The problem with modern heterosexual relations isn’t that women are no longer submissive to their male partners, it’s that straight men have not managed to find a way to define themselves in a world where we are no longer reliant on them“

It goes without saying that ~*not all men*~ are like this, and that some are normal, well-adjusted and in sexually satisfying relationships with women (allegedly). But the evidence is undeniable. A generation of men who grew up in a world of endless free pornography and media that pushed them to see women as passive sexual objects have come of age and found themselves faced with women with their own thoughts and desires and agency, and it has left them feeling short-changed. For a not insignificant amount of men, sex with women seems to be something that is only worth having if it comes about through trickery or coercion – the very act of a woman displaying sexual desire or agency is enough to stop them from wanting to have sex with her. Now that women have the ability to assert their own desires and act upon them, men have decided they’re not interested, instead turning to fictional, digital women that reify women’s unattainability. Perhaps it’s not even that men don’t want sex, they just don’t want sex with the real women who are offering it to them. But if that is the case, then that is a problem for them.

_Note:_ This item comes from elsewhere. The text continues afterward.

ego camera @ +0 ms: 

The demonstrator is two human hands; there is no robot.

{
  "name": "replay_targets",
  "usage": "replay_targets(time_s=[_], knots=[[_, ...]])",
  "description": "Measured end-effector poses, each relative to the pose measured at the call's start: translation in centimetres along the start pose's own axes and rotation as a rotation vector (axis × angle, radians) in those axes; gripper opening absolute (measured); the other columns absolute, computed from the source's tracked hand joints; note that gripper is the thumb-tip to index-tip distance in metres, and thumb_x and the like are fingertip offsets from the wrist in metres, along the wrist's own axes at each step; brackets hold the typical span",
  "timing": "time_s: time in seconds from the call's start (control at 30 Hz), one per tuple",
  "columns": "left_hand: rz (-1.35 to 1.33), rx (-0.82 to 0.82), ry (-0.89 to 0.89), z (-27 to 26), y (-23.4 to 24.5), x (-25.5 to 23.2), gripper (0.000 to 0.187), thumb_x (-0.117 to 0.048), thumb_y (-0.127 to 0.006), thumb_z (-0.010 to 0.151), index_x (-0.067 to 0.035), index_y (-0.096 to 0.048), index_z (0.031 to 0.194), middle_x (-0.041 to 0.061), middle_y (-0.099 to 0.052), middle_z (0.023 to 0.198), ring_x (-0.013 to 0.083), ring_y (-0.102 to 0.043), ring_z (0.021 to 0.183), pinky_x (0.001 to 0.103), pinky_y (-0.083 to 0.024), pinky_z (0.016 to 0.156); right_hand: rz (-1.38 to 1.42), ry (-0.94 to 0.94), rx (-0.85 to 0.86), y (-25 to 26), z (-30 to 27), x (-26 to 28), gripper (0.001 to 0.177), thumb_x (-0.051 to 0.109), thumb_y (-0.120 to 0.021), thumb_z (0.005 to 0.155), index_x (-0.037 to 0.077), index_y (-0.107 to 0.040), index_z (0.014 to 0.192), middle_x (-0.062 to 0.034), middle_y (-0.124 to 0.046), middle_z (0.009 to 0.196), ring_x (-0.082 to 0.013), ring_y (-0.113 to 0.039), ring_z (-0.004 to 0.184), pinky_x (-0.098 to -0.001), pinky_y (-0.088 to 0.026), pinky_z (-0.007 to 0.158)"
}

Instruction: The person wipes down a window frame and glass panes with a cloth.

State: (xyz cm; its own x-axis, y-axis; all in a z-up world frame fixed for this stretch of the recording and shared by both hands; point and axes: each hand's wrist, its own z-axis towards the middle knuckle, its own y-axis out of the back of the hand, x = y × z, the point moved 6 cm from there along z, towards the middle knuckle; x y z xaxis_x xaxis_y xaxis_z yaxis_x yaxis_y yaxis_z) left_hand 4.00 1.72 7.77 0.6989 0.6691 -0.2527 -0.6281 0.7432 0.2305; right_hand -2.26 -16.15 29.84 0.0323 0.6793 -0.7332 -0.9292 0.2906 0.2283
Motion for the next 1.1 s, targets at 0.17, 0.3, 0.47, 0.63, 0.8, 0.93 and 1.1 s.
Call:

Maybe straight men never really had anything to offer in the first place and it was only wildly unbalanced social and material conditions that made them feel like they did. In her Dazed article about the future of heterosexuality, Shon Faye worries about “discovering a great anticlimax at heterosexuality’s core: finding out that men, on their own, without my confusion and shame and self-interrogation and loneliness there to define them, are actually not very much at all”. ​​Faced with the prospect of being required to bring something to the table rather than having everything handed to them because women were de facto (if not de jure) second-class citizens, more and more modern men are choosing to simply cower in their bedrooms, jerk off to their favourite e-girl’s Onlyfans (don’t worry ladies, they hate her too), and feel resentful. The solution to the modern crisis of masculinity and heterosexuality that we are experiencing isn’t reverting back to conservative and damaging gender roles, it’s straight men figuring out how to rediscover their purpose – and by extension maybe their libidos, in the face of women who are now in charge of theirs.